■ MATERIAL SUPPLIED
- Opening Delimiter -

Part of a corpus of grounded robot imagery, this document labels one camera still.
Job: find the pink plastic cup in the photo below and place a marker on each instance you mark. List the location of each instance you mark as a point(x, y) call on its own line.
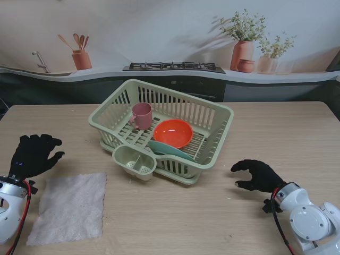
point(143, 117)

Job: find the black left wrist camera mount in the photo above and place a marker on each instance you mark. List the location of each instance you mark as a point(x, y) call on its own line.
point(32, 187)

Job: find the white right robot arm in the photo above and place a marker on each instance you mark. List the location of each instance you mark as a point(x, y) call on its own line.
point(308, 217)

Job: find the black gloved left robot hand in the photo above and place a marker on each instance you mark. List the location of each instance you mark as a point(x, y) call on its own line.
point(32, 159)

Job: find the printed kitchen backdrop banner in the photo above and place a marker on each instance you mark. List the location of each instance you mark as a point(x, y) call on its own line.
point(159, 26)

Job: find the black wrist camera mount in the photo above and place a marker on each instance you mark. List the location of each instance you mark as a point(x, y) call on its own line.
point(32, 187)
point(268, 205)

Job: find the orange plastic bowl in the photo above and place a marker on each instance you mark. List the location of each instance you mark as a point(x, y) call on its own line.
point(174, 132)

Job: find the pale green cutlery holder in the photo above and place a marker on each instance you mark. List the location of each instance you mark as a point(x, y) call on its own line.
point(125, 156)

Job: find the teal plate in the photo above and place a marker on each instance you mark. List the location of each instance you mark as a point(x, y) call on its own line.
point(164, 150)

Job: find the pale green plastic dish rack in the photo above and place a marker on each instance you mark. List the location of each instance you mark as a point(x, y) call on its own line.
point(164, 119)

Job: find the grey cleaning cloth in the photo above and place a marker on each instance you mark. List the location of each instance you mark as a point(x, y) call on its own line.
point(71, 210)

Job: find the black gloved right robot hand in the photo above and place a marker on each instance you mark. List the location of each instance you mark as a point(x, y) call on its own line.
point(261, 175)

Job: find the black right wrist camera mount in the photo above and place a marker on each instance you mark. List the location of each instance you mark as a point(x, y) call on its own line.
point(268, 205)

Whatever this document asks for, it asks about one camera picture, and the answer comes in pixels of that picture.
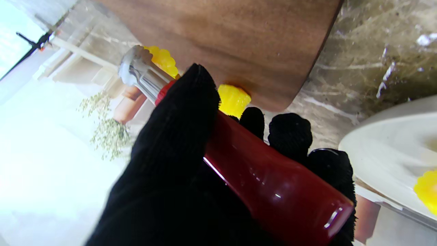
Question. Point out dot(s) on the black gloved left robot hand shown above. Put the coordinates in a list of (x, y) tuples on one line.
[(153, 171)]

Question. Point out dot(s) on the yellow corn chunk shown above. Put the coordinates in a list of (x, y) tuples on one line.
[(428, 191), (234, 99), (165, 61)]

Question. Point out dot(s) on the printed kitchen scene backdrop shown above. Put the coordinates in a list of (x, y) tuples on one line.
[(51, 171)]

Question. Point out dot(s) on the brown wooden cutting board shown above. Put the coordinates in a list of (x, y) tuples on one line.
[(239, 34)]

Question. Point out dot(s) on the black tripod stand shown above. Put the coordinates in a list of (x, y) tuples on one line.
[(37, 42)]

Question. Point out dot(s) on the white round plate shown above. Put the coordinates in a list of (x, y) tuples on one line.
[(385, 150)]

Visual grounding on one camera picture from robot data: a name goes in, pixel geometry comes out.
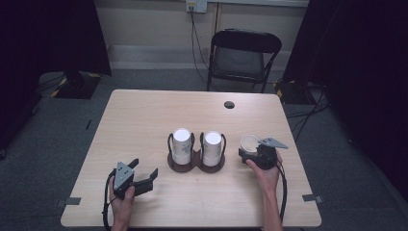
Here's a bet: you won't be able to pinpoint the person's left hand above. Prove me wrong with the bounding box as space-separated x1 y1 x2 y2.
108 176 136 222

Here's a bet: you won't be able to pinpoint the dark brown double cup holder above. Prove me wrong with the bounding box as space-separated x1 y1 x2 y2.
166 131 227 174

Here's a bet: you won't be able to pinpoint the black floor cables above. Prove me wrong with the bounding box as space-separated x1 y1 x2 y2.
285 82 331 142

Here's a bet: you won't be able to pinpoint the stack of white paper cups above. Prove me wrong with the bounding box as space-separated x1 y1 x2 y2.
171 127 193 167
202 130 224 167

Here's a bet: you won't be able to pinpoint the white wall socket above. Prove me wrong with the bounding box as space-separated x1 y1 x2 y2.
185 0 209 14

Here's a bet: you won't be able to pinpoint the person's right hand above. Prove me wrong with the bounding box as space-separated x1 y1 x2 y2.
245 149 284 194

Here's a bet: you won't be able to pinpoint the single white paper cup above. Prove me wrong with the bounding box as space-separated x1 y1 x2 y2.
240 134 262 154

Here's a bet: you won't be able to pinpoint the grey tape strip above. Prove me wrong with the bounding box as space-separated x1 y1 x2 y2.
301 193 323 204
55 196 83 208

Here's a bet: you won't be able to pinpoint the black curtain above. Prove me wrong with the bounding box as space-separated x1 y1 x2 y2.
282 0 408 203
0 0 112 152

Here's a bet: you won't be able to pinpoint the black folding chair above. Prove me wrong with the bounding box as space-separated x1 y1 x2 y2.
206 28 283 94

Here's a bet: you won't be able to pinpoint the black stand base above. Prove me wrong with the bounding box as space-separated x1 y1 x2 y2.
274 79 321 106
52 70 102 100

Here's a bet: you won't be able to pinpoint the hand-held gripper black cable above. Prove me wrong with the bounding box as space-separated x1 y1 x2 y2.
102 168 117 231
274 159 289 224

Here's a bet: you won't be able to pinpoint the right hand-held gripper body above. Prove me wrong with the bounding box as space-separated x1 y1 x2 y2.
254 137 290 170

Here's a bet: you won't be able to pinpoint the right hand-held gripper black cable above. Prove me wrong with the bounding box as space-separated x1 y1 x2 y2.
274 159 289 224

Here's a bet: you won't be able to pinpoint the left hand-held gripper black cable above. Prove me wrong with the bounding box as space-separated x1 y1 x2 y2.
102 168 117 231

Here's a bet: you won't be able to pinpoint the black cable from wall socket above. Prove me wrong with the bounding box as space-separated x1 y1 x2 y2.
190 8 210 85

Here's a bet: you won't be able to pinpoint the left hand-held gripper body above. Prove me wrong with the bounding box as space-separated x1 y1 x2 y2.
112 161 155 200

- Closing Delimiter -

■ REQUIREMENT
Each word of the data should be repeated exactly, and the pictures left out.

■ ANSWER FOR THIS EXERCISE
Part of a corpus of grounded robot imagery, this document labels one camera still.
Job: find the pink plastic cup in the photo below and place a marker on each instance you mark. List the location of each instance you mark as a point(x, y) call on its own line.
point(143, 117)

Job: find the black left wrist camera mount in the photo above and place a marker on each instance you mark. List the location of each instance you mark as a point(x, y) call on its own line.
point(32, 187)

Job: find the white right robot arm in the photo above and place a marker on each instance you mark. List the location of each instance you mark as a point(x, y) call on its own line.
point(308, 217)

Job: find the black gloved left robot hand in the photo above and place a marker on each instance you mark. List the location of each instance you mark as a point(x, y) call on its own line.
point(32, 159)

Job: find the printed kitchen backdrop banner in the photo above and place a marker on each instance you mark. List the location of each instance you mark as a point(x, y) call on its own line.
point(159, 26)

Job: find the black wrist camera mount in the photo above and place a marker on each instance you mark. List the location of each instance you mark as a point(x, y) call on its own line.
point(32, 187)
point(268, 205)

Job: find the orange plastic bowl in the photo above and place a marker on each instance you mark. List the location of each instance you mark as a point(x, y) call on its own line.
point(174, 132)

Job: find the pale green cutlery holder in the photo above and place a marker on each instance you mark. List the location of each instance you mark as a point(x, y) call on its own line.
point(125, 156)

Job: find the teal plate in the photo above and place a marker on each instance you mark. List the location of each instance you mark as a point(x, y) call on its own line.
point(164, 150)

Job: find the pale green plastic dish rack in the photo above and place a marker on each instance you mark. List the location of each instance you mark as a point(x, y) call on its own line.
point(164, 119)

Job: find the grey cleaning cloth in the photo above and place a marker on each instance you mark. List the location of each instance you mark as a point(x, y) call on its own line.
point(71, 210)

Job: find the black gloved right robot hand in the photo above and place a marker on each instance you mark. List the location of each instance you mark as a point(x, y) call on its own line.
point(261, 175)

Job: find the black right wrist camera mount in the photo above and place a marker on each instance you mark. List the location of each instance you mark as a point(x, y) call on its own line.
point(268, 205)

Whatever this document asks for, it asks about one camera picture, and the answer comes in pixels of that picture.
Question. Point out dot(s) on the black gloved left robot hand shown above. Put the coordinates in a list of (x, y) tuples on one line.
[(153, 171)]

Question. Point out dot(s) on the yellow corn chunk shown above. Put the coordinates in a list of (x, y) tuples on one line.
[(428, 191), (234, 99), (165, 61)]

Question. Point out dot(s) on the printed kitchen scene backdrop shown above. Put the coordinates in a list of (x, y) tuples on one line.
[(51, 171)]

Question. Point out dot(s) on the brown wooden cutting board shown above. Put the coordinates in a list of (x, y) tuples on one line.
[(239, 34)]

Question. Point out dot(s) on the black tripod stand shown above. Put the coordinates in a list of (x, y) tuples on one line.
[(37, 42)]

Question. Point out dot(s) on the white round plate shown above. Put the coordinates in a list of (x, y) tuples on one line.
[(385, 150)]

Visual grounding on one camera picture from robot data: a name goes in, pixel geometry comes out.
Here's a bet: you won't be able to pinpoint the person's left hand above. Prove me wrong with the bounding box as space-separated x1 y1 x2 y2.
108 176 136 222

Here's a bet: you won't be able to pinpoint the dark brown double cup holder above. Prove me wrong with the bounding box as space-separated x1 y1 x2 y2.
166 131 227 174

Here's a bet: you won't be able to pinpoint the black floor cables above. Prove me wrong with the bounding box as space-separated x1 y1 x2 y2.
285 82 331 142

Here's a bet: you won't be able to pinpoint the stack of white paper cups above. Prove me wrong with the bounding box as space-separated x1 y1 x2 y2.
171 127 193 167
202 130 224 167

Here's a bet: you won't be able to pinpoint the white wall socket above. Prove me wrong with the bounding box as space-separated x1 y1 x2 y2.
185 0 209 14

Here's a bet: you won't be able to pinpoint the person's right hand above. Prove me wrong with the bounding box as space-separated x1 y1 x2 y2.
245 149 284 194

Here's a bet: you won't be able to pinpoint the single white paper cup above. Prove me wrong with the bounding box as space-separated x1 y1 x2 y2.
240 134 262 154

Here's a bet: you won't be able to pinpoint the grey tape strip above. Prove me wrong with the bounding box as space-separated x1 y1 x2 y2.
301 193 323 204
55 196 83 208

Here's a bet: you won't be able to pinpoint the black curtain above. Prove me wrong with the bounding box as space-separated x1 y1 x2 y2.
282 0 408 203
0 0 112 152

Here's a bet: you won't be able to pinpoint the black folding chair above. Prove me wrong with the bounding box as space-separated x1 y1 x2 y2.
206 28 283 94

Here's a bet: you won't be able to pinpoint the black stand base above. Prove me wrong with the bounding box as space-separated x1 y1 x2 y2.
274 79 321 106
52 70 102 100

Here's a bet: you won't be able to pinpoint the hand-held gripper black cable above. Prove me wrong with the bounding box as space-separated x1 y1 x2 y2.
102 168 117 231
274 159 289 224

Here's a bet: you won't be able to pinpoint the right hand-held gripper body above. Prove me wrong with the bounding box as space-separated x1 y1 x2 y2.
254 137 290 170

Here's a bet: you won't be able to pinpoint the right hand-held gripper black cable above. Prove me wrong with the bounding box as space-separated x1 y1 x2 y2.
274 159 289 224

Here's a bet: you won't be able to pinpoint the left hand-held gripper black cable above. Prove me wrong with the bounding box as space-separated x1 y1 x2 y2.
102 168 117 231

Here's a bet: you won't be able to pinpoint the black cable from wall socket above. Prove me wrong with the bounding box as space-separated x1 y1 x2 y2.
190 8 210 85

Here's a bet: you won't be able to pinpoint the left hand-held gripper body above. Prove me wrong with the bounding box as space-separated x1 y1 x2 y2.
112 161 155 200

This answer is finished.